When asked if Sarepta would carry the cost of the drug with its patient assistance program if payers hesitate, CEO Ed Kaye said, “We expect payers will take into consideration that this is the only approved drug for a rare fatal pediatric disease.” He said this week he expects coverage decisions within 90 days of patient requests.
While Wagner is offended by the price tag, which Sarepta said will be based on a patient’s weight, she’ll prescribe it—with insurers picking up the tab—hoping that eteplirsen might keep her patients walking longer, or breathing without ventilators longer, than they otherwise would have.
But Wagner nor anyone else is confident about those outcomes. Her lukewarm acceptance of eteplirsen is a crystalline example of the controversy surrounding its approval. Many FDA scientists reviewing the drug did not want to approve it. They were overruled by the agency’s top drug evaluator, Janet Woodcock, an FDA staffer for more than two decades and a proponent of opening FDA’s drug oversight process to more patient input. When FDA staff appealed her decision to the commissioner, Robert Califf, he sided with Woodcock.

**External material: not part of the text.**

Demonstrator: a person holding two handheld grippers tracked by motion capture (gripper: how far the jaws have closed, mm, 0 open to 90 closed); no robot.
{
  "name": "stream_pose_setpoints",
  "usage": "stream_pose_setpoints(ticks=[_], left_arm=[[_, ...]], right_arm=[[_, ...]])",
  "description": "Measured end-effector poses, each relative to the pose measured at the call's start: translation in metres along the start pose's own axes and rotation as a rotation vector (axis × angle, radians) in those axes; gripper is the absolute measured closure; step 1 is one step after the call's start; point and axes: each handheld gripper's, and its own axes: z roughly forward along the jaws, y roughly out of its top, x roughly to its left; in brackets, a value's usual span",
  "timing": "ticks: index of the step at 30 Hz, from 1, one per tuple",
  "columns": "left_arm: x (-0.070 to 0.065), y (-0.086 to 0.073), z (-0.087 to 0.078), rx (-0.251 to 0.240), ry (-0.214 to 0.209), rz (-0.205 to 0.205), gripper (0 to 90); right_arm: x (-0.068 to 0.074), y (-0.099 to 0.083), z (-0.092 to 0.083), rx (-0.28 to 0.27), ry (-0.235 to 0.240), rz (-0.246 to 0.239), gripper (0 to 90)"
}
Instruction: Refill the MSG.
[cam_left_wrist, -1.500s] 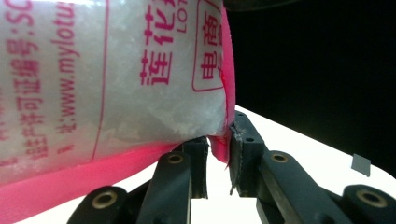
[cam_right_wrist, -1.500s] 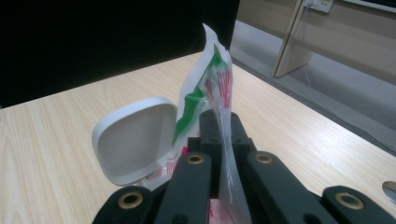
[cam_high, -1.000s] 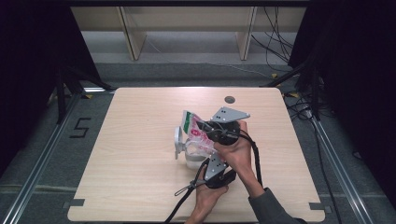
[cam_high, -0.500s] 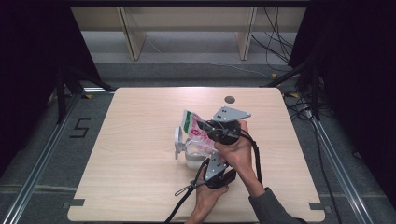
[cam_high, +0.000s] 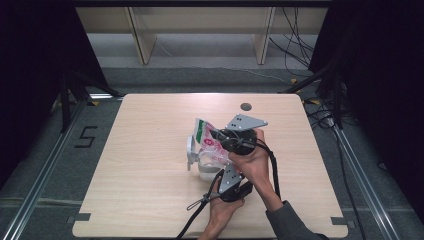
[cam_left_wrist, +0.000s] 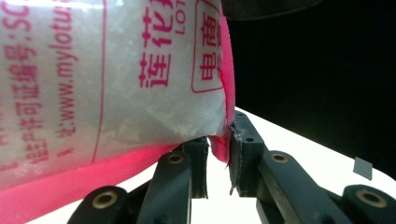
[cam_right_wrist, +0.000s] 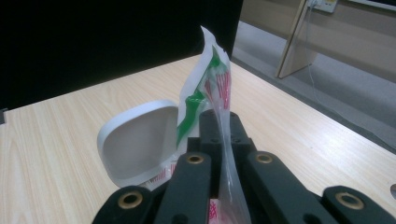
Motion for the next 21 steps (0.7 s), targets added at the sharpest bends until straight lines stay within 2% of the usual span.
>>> stream_pose_setpoints(ticks=[1, 4, 5, 13, 16, 20, 21], left_arm=[[-0.0003, 0.0001, -0.0001, 0.001, 0.000, -0.002, 78.2], [-0.0004, 0.0005, -0.0006, 0.006, 0.007, 0.002, 78.2], [0.0002, 0.0000, 0.0001, 0.001, 0.003, 0.001, 78.2], [0.0002, 0.0011, -0.0010, 0.009, 0.018, -0.002, 78.2], [0.0021, 0.0011, 0.0003, -0.005, 0.001, -0.005, 78.3], [0.0018, 0.0017, 0.0011, -0.014, 0.002, -0.012, 78.3], [0.0022, 0.0019, 0.0006, -0.004, 0.004, -0.013, 78.3]], right_arm=[[-0.0011, 0.0000, 0.0001, 0.000, -0.010, -0.013, 90.0], [-0.0017, -0.0001, -0.0001, 0.008, 0.004, 0.003, 90.0], [-0.0024, 0.0002, -0.0004, 0.007, -0.002, -0.007, 90.0], [-0.0006, 0.0007, 0.0011, 0.007, -0.004, 0.013, 90.0], [-0.0009, 0.0014, 0.0019, 0.007, 0.002, 0.008, 90.0], [-0.0004, 0.0020, 0.0019, 0.010, 0.000, 0.012, 89.9], [-0.0004, 0.0021, 0.0020, 0.011, 0.001, 0.011, 89.9]])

Woodcock said in a statement upon eteplirsen’s approval that the data Sarepta had accumulated were “reasonably likely to predict clinical benefit,” but the decision came with a condition: To keep eteplirsen on the market, the company must prove the benefit with post-approval studies. If it does not report positive results to the FDA by 2021, the agency could pull eteplirsen from the market.
“I really hope that the confirmatory trial is positive, because I hope there’s a drug for these kids,” said Simeonidis. “If this drug doesn’t work, and you keep giving them basically a placebo, and then you charge them $300,000, that’s horrible.”

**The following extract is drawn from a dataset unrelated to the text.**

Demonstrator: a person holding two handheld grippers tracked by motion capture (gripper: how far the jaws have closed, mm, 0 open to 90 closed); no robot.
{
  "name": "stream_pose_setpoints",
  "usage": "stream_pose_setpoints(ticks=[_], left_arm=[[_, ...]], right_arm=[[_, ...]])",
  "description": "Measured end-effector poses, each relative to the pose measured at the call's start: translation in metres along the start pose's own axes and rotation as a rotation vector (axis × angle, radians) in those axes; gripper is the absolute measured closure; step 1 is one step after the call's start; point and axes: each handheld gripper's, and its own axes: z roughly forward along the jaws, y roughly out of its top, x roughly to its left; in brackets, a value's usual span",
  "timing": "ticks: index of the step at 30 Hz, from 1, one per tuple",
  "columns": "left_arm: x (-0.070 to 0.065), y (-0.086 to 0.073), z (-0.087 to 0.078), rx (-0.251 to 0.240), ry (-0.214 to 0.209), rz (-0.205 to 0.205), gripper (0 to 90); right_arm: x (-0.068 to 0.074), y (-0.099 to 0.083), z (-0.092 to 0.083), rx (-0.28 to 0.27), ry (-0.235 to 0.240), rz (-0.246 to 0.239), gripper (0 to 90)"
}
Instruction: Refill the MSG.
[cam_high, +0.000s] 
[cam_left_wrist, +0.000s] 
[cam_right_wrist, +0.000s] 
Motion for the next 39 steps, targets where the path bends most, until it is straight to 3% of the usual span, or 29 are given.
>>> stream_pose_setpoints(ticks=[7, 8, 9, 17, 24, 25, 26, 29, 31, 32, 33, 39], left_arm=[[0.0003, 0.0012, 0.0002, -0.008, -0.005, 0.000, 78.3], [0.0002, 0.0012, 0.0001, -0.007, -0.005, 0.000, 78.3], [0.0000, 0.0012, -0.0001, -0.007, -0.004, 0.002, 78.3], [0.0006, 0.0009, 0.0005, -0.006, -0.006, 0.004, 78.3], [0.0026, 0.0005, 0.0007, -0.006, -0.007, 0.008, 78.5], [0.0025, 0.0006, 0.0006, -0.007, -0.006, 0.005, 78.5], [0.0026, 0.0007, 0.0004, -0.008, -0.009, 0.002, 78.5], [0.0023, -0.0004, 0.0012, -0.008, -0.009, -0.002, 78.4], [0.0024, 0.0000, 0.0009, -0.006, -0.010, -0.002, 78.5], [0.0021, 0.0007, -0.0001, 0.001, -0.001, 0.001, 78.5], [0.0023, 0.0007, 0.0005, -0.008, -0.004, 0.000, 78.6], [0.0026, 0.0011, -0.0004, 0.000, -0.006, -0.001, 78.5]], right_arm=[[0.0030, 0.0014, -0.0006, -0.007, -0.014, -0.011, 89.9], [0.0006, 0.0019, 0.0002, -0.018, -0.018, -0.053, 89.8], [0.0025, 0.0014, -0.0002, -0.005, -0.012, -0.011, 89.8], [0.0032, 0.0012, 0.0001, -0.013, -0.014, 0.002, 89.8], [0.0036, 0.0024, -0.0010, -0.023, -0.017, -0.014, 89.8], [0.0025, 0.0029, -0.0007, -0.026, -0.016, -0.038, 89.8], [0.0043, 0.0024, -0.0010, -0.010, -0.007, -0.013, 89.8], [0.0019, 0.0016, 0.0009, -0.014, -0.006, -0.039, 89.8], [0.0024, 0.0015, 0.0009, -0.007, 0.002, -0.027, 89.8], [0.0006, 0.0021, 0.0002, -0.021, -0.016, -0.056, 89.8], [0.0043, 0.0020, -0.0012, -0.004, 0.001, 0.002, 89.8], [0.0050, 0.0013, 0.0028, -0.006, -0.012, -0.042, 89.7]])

With her power play, Woodcock is taking this risk. Her colleagues, including the FDA’s acting chief scientist Luciana Borio and director of the FDA’s office of drug evaluation-I Ellis Unger, were critical of the drug’s data, the main set being drawn from a dozen patients. In their dissent, published Monday, they expressed fear of setting a precedent that “political pressure” and intense lobbying from drug companies, politicians, and patient advocates—who often work with or take funding from drug companies—will sway FDA decisions and lower its approval standards.
Steven Joffe, a pediatric oncologist and medical ethicist at the University of Pennsylvania, tweeted after the approval that it “de facto, takes us back to the days before Kefauver Harris”—the 1962 U.S. law that modernized drug regulation and enforcement—“when safety alone was sufficient for approval.”
Even Commissioner Califf, while backing Woodcock’s decision and defending her handling of the situation, noted anomalies in her conduct and the review process. Califf also called for a “formal correction or retraction” of a 2013 study published in the Annals of Neurology on eteplirsen, which he wrote is “now known to be misleading,” first reported by Retraction Watch.
But he ultimately gave eteplirsen the green light.